Abstract: Impact of Clinically Focused Housing Navigation Services on Housing and Behavioral Health Outcomes for Individuals Experiencing Homelessness (Society for Social Work and Research 29th Annual Conference)

Please note schedule is subject to change. All in-person and virtual presentations are in Pacific Time Zone (PST).

175P Impact of Clinically Focused Housing Navigation Services on Housing and Behavioral Health Outcomes for Individuals Experiencing Homelessness

Schedule:
Friday, January 17, 2025
Grand Ballroom C, Level 2 (Sheraton Grand Seattle)
* noted as presenting author
Andrea Dakin, PhD, Senior Director, Shared Program Services, AIDS Foundation Chicago, Chicago, IL
Nora Bouacha, MPP, Director, Research and Evaluation, AIDS Foundation Chicago, Chicago, IL
Nick Starkey, BA, Manager, Special Projects, AIDS Foundation Chicago, Chicago, IL
Background/Purpose: A five-year demonstration project, the Road to Health and Housing (R2H) Program provided clinically focused housing navigation for adults experiencing homelessness with serious mental illness (SMI) and co-occurring disorders (COD). R2H operated in a partnership model to support individuals with SMI and COD access stabilizing physical and behavioral health care services to alleviate barriers to housing acquisition. The R2H program worked alongside the local homeless system Coordinated Entry System (CES), acting as a bridge for homeless individuals that have been “matched” to a housing agency with an available housing unit. R2H staff provided client advocacy, working to eliminate behavioral health bias and discrimination by housing providers. As the R2H lead and housing navigation provider, we designed and implemented this project in partnership with a clinical behavioral and primary health care clinic, legal services organization, and local CES administrator; the underlying program assumptions were that clinically focused housing navigation would 1) reduce time from “matched” to housing acquisition; 2) reduce number of client “matches” needed; and 3) increase housing retention through behavioral and physical health service utilization.

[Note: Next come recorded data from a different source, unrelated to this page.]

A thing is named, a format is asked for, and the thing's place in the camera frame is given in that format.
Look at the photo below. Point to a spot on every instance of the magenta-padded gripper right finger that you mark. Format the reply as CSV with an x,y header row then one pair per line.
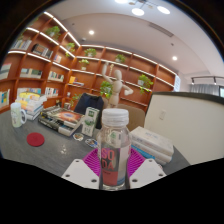
x,y
148,173

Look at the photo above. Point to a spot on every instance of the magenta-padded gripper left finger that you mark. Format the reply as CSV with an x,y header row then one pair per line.
x,y
78,173

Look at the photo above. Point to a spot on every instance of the clear plastic drink bottle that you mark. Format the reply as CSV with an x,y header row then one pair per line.
x,y
114,146

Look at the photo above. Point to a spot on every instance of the white book stack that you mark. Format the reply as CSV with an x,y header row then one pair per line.
x,y
151,141

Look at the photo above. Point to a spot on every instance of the small round badge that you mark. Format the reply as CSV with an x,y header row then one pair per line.
x,y
90,142
78,136

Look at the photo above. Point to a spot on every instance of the tall green white carton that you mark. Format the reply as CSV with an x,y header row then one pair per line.
x,y
90,121

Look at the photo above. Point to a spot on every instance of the flat round red coaster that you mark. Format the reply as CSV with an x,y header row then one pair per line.
x,y
35,139

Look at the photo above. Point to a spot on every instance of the book stack with orange cover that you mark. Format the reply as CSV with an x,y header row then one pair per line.
x,y
63,118

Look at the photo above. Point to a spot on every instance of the tan chair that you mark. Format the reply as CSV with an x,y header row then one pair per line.
x,y
136,116

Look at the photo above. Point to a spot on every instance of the yellow striped cartoon mug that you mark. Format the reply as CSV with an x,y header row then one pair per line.
x,y
16,115

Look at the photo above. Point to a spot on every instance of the wooden artist mannequin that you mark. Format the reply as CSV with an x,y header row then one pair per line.
x,y
116,86

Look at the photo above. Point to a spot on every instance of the grey curtain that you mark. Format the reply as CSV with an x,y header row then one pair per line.
x,y
203,89

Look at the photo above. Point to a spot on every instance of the orange wooden shelf unit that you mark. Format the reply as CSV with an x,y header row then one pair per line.
x,y
43,71

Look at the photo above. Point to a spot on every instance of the window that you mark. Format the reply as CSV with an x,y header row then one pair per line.
x,y
221,91

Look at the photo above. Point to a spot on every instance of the round recessed ceiling light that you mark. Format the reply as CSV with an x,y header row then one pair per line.
x,y
91,32
174,58

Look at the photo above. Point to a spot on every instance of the branched ceiling lamp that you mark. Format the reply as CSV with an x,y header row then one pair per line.
x,y
138,11

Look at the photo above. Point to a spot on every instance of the white wall switch plate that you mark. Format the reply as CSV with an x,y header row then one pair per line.
x,y
162,115

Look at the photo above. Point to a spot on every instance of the black track light rail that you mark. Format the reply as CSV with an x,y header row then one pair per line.
x,y
206,78

Methods: Through this collaborative model, we were able to obtain programmatic health and housing data, as well as comparative system data. Housing outcome data was obtained from the local Homeless Management Information System, which houses CES data. This included demographic and outcome data information on R2H program participants and two comparable groups (general homeless population and those with SMI/COD not enrolled in R2H); there was minimal demographic variability between groups. Data on three specific outcomes was obtained: number of matches to permanent housing; time to housing acquisition; and housing retention rates after 12 and 24 months. To assess the program’s impact on self-reported behavioral health outcomes, R2H evaluation staff conducted baseline, 6-month and 12-month assessments on a variety of measures, including behavioral health symptomology; behavioral and primary health service utilization (appointment types, number of visits, etc.) was collected from the R2H clinical partner.

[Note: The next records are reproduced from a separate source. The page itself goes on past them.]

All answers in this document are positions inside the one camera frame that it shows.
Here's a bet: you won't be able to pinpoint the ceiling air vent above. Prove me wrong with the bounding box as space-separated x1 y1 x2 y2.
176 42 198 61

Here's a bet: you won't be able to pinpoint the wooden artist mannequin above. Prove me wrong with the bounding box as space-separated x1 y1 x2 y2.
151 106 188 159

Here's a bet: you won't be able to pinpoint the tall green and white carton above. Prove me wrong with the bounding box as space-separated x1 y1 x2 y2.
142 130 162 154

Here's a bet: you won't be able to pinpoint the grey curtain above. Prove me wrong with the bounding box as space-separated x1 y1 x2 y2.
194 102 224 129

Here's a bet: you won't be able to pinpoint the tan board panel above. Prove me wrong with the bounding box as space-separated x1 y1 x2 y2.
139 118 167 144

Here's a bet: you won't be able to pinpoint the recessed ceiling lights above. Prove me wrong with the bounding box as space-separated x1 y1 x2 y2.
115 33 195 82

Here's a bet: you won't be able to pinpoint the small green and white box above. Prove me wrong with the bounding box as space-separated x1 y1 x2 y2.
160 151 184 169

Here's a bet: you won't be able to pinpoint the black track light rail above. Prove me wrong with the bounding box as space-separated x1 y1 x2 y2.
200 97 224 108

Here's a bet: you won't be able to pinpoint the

Results: Final 5-year data show R2H clients requiring more unit “matches” than the general CES population (2.61 vs. 1.78) even though they take less time to enter housing (78 vs 88 days). Once housed, R2H clients remain housed at 12 and 24 months at higher rates than the general CES population (87% vs 67%; 68% vs. 43%); R2H staff attribute these outcomes to the exercise of client choice within the housing process. While only 38% accessed the mental and medical health services offered, between baseline and six-month follow-up there was a 105% increase in aggregate functioning scores, 19% increase in overall health scores and 56% decrease in reported psychological stress.

Conclusions/Implications: Social justice and racial equity includes the power of choice. This partnership supported client exercise of choice within housing and health systems as access to services was never rescinded even when health services or a housing unit was declined. This is crucial as individuals experiencing homelessness are frequently members of other marginalized communities. Housing navigation programs that advocate for clients should be incorporated into CES systems whenever possible.